* DATA BLOCK:
━━━━━━━━

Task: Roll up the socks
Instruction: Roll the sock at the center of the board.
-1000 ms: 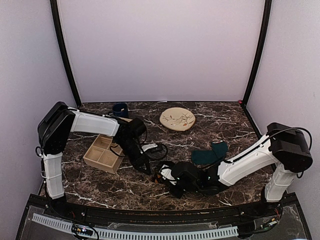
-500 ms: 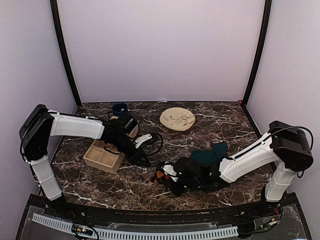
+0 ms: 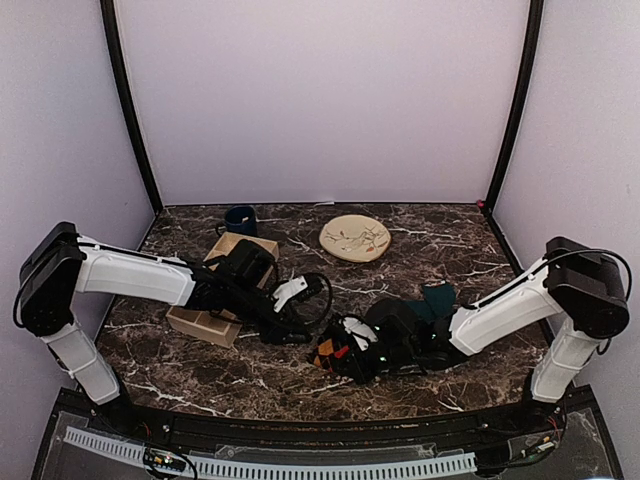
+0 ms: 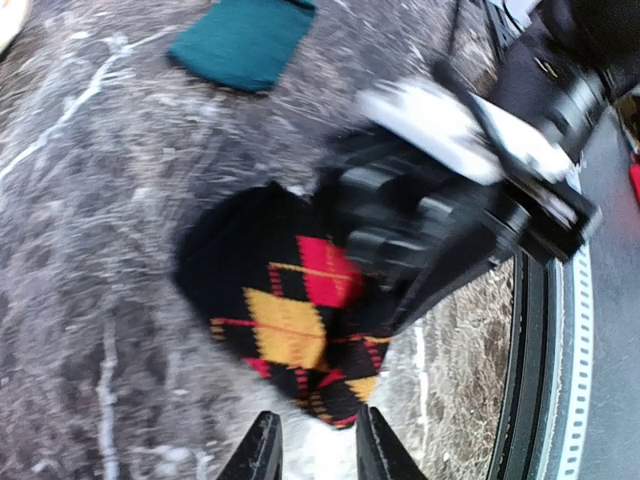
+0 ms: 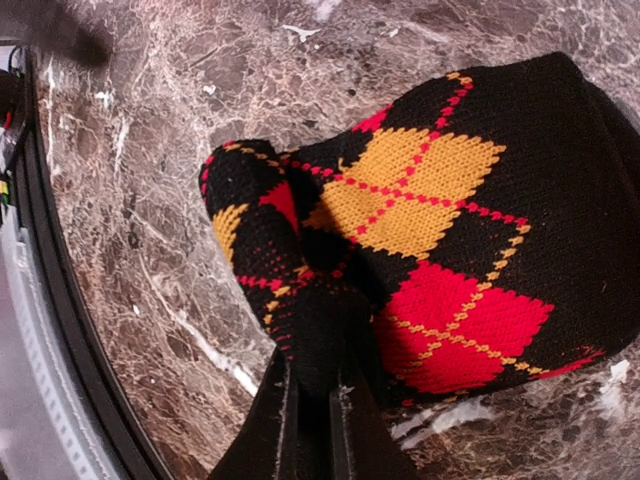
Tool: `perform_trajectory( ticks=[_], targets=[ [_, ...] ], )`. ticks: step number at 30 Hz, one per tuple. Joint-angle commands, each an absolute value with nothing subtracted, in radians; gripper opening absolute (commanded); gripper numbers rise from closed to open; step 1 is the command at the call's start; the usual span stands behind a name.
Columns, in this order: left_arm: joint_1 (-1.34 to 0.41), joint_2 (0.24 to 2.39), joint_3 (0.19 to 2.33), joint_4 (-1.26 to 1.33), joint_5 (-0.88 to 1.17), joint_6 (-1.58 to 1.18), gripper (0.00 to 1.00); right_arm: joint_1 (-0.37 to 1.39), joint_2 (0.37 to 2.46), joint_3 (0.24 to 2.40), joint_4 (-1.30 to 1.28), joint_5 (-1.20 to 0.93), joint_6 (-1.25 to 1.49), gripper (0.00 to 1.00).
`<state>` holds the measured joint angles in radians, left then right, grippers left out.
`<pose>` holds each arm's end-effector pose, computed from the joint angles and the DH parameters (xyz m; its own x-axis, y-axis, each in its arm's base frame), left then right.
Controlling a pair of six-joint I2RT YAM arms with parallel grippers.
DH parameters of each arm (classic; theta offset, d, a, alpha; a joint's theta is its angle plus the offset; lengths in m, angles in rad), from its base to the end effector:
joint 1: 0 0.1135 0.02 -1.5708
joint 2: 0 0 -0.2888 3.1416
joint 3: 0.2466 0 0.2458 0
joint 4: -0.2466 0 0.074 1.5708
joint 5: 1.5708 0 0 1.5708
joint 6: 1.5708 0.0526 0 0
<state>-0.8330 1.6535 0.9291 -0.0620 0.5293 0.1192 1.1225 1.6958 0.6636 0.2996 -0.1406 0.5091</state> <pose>0.2134 -0.2742 0.2038 -0.3682 0.5577 -0.7439 0.9290 0.2521 -0.2709 0.1336 0.2947 0.1419 -0.7100 -0.3629 -0.6035 -0.6773 0.5865 0.4442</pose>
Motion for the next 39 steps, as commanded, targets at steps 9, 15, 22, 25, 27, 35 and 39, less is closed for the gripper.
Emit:
perform_trajectory(
  ticks=[9,15,22,25,27,35,39],
  targets=[
    [-0.972,1.551,0.811,0.113,0.332,0.192,0.30,1.035,1.733,0.597,0.376,-0.399,0.709,0.02],
    [-1.041,1.530,0.797,0.113,0.236,0.292,0.29,1.011,1.729,0.597,0.379,-0.452,0.747,0.01],
    [-1.114,1.589,0.839,0.045,0.148,0.423,0.28,0.998,1.736,0.596,0.373,-0.480,0.758,0.01],
    [-1.132,1.608,0.846,0.041,0.115,0.464,0.28,0.995,1.736,0.585,0.384,-0.486,0.773,0.01],
    [-1.141,1.621,0.852,0.041,0.108,0.485,0.28,0.996,1.738,0.574,0.399,-0.490,0.784,0.00],
    [-1.166,1.679,0.883,0.029,0.097,0.543,0.27,0.996,1.738,0.528,0.475,-0.504,0.842,0.00],
    [-1.171,1.692,0.892,0.032,0.092,0.564,0.27,0.997,1.739,0.511,0.500,-0.511,0.860,0.00]
  ],
)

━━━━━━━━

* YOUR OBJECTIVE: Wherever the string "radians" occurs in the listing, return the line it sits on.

* RESULT FOR THIS EXERCISE:
Tool: `perform_trajectory( ticks=[_], targets=[ [_, ...] ], )`. ticks: step number at 30 Hz, one per tuple. Joint-angle commands, each an absolute value with nothing subtracted, in radians; gripper opening absolute (commanded); gripper numbers rise from closed to open; step 1 is the command at the call's start; the usual span stands behind a name.
`<state>` holds the measured joint angles in radians, left then right, grippers left out.

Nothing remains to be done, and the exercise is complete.